St. Charles Bend ends home visits
Published 5:00 am Saturday, July 28, 2012
Donna Meddish, of Bend, has lived with a benign brain tumor for 10 years. Doctors are wary about the tumor growing, so the 78-year-old has her blood drawn weekly to monitor her organs and potassium level.
But now, Meddish worries about how she’s going to get her required lab work done.
She’s used St. Charles Bend’s mobile lab service for more than three years since becoming homebound with a wheelchair because of hip injuries. But since Sunday, the mobile phlebotomist is no longer serving patients at home.
“It was just a great service,” Meddish said. “Now, what’s going to happen to people in their homes? Will they have to move into institutional facilities?”
That is something Meddish wants to avoid. Though she employs a 24-hour in-home caregiver willing to help with her transportation, Meddish said she’s not able to transfer from her powerchair to their private vehicle. Her only option, she said, is to use public transportation to go to the clinic.
But even that is a risk, Meddish said. Many patients choose to stay home because of the weather, the cost of transportation or reluctance to be around sick people out of fear of contagions or in air-conditioned buildings, which can put them at risk of flu or pneumonia.
Dan Streck, the director of lab services at St. Charles Bend, said the health care industry uses mobile labs to serve assisted living facilities, skilled nursing homes and jails.
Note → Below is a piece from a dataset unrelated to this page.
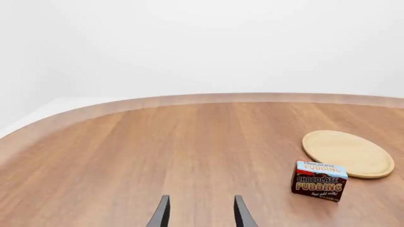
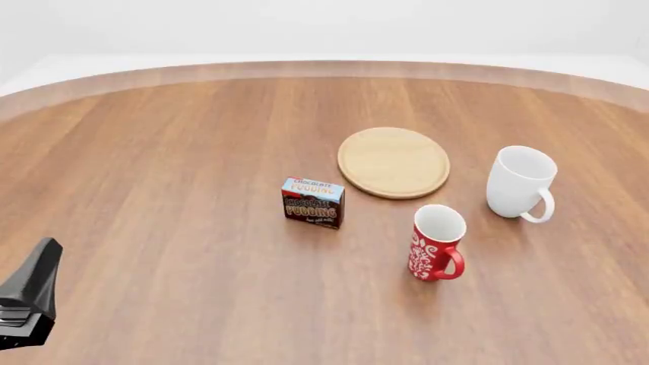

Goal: Put the chocolate pudding to the left of the plate.

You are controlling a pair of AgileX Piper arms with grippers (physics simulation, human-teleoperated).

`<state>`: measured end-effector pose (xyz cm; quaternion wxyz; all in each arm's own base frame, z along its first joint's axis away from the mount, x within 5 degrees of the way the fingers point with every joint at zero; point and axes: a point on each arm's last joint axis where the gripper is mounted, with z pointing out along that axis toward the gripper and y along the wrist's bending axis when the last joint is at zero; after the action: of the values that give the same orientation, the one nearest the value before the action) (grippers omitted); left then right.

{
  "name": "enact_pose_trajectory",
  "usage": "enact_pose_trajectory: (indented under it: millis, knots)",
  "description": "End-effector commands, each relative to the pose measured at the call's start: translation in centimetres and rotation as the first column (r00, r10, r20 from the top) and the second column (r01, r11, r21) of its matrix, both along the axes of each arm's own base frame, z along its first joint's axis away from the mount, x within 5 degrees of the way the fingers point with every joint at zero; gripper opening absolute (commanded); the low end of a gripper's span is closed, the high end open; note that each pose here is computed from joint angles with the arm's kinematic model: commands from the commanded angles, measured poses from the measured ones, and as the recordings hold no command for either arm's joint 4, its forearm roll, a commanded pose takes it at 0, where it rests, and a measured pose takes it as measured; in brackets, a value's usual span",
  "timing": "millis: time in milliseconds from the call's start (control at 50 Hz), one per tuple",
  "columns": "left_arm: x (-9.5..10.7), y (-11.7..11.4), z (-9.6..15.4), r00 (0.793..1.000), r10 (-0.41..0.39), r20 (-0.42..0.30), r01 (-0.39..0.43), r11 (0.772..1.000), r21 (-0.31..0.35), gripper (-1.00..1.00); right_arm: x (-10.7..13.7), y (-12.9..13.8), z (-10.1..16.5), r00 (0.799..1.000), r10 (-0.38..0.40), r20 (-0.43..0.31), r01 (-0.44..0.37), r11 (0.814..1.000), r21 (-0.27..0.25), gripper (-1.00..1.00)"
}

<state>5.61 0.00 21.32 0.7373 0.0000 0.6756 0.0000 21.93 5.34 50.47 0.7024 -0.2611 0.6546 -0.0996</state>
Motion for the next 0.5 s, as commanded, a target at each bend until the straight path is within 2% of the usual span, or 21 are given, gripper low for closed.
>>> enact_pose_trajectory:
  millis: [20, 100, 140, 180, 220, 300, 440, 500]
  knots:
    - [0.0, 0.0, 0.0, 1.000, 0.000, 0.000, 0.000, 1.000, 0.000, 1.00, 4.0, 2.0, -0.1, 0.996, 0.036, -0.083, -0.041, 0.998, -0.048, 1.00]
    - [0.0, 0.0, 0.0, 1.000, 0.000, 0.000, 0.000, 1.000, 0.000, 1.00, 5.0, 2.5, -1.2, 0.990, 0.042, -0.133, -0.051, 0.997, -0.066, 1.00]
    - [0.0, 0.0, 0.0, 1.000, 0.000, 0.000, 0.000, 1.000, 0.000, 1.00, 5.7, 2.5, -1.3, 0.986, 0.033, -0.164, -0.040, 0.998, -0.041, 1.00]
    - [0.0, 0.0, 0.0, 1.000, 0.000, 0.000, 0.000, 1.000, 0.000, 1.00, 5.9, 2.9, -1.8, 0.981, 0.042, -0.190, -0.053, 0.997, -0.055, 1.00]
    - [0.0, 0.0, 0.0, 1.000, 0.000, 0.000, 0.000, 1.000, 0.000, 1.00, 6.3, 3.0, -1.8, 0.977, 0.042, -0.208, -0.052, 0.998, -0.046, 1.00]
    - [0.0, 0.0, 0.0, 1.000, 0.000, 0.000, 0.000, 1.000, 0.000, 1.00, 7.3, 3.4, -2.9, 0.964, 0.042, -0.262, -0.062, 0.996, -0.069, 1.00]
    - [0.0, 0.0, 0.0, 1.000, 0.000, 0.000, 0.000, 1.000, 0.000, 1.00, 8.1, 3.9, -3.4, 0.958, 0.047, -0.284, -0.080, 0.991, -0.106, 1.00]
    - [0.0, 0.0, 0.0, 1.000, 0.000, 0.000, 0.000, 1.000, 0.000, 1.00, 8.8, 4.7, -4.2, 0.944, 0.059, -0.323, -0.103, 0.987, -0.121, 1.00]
Through the first half of 2012, those facilities accounted for 85 to 90 percent of service calls.
Streck said while the program has averaged between one and two blood draws at private homes per day from January through April, the mobile phlebotomist has reported many home patients are not homebound.
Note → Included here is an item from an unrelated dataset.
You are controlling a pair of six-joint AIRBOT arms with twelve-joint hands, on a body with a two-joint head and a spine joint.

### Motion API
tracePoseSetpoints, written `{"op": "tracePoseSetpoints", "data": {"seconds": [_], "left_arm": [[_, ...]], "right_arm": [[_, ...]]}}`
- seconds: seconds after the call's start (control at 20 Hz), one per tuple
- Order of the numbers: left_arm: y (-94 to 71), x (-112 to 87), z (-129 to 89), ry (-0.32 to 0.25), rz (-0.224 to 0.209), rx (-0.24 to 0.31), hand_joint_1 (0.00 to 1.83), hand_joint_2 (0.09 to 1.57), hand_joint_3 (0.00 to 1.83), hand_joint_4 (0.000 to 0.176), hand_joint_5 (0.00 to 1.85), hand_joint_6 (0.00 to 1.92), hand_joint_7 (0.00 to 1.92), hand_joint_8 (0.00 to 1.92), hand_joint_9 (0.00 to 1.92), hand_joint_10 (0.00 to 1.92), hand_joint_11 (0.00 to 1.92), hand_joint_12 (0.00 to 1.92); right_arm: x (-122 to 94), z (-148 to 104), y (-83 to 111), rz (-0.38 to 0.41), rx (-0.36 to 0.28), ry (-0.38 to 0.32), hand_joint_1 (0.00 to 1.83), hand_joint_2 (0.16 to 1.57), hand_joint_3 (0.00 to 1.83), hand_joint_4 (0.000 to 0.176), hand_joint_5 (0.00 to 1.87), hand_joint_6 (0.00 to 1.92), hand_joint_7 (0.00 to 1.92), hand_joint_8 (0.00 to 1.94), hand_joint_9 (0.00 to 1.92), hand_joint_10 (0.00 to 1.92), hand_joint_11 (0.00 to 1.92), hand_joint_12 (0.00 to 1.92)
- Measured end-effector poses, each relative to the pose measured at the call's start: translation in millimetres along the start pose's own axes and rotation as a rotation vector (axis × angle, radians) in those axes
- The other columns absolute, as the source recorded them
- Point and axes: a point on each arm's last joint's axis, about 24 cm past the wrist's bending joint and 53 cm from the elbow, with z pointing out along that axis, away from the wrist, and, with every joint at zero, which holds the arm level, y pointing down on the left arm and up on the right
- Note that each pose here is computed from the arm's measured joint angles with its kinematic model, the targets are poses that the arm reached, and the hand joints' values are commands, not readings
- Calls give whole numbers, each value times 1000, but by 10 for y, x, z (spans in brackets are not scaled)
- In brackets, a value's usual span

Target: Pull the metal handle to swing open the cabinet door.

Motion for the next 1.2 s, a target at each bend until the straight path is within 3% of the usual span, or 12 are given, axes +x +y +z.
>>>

“Our experience is that most of these patients are not truly homebound,” Streck said. “It’s not that they don’t have challenges that make it more difficult for them to go out to our public draw sites. But it’s pretty costly to stick somebody in a car and have them travel to a location for patients who might not necessarily (be homebound).”
Assessment began several months ago of whether serving private homes was something that still made sense, Streck said. St. Charles Bend came to the conclusion that it wants to orient the program to its original industry purpose.
Notices about the changes were sent to patients about a month ago, according to Streck, and the mobile phlebotomist is moving from full-time to part-time.
The hospital encourages patients to actively use the outpatient draw facilities, such as the lab inside the Heart Center in the main hospital and the east-side facility on Kim Lane.
Streck said the hospital is willing to work with physicians to create appropriate plans if a patient has extenuating circumstance.
“From my experience, all the doctors I’ve ever had do what they can to help keep you in your own home, to not go into a residential community,” Meddish said. “I thought that was St. Charles’ philosophy, but this particular action doesn’t follow that.”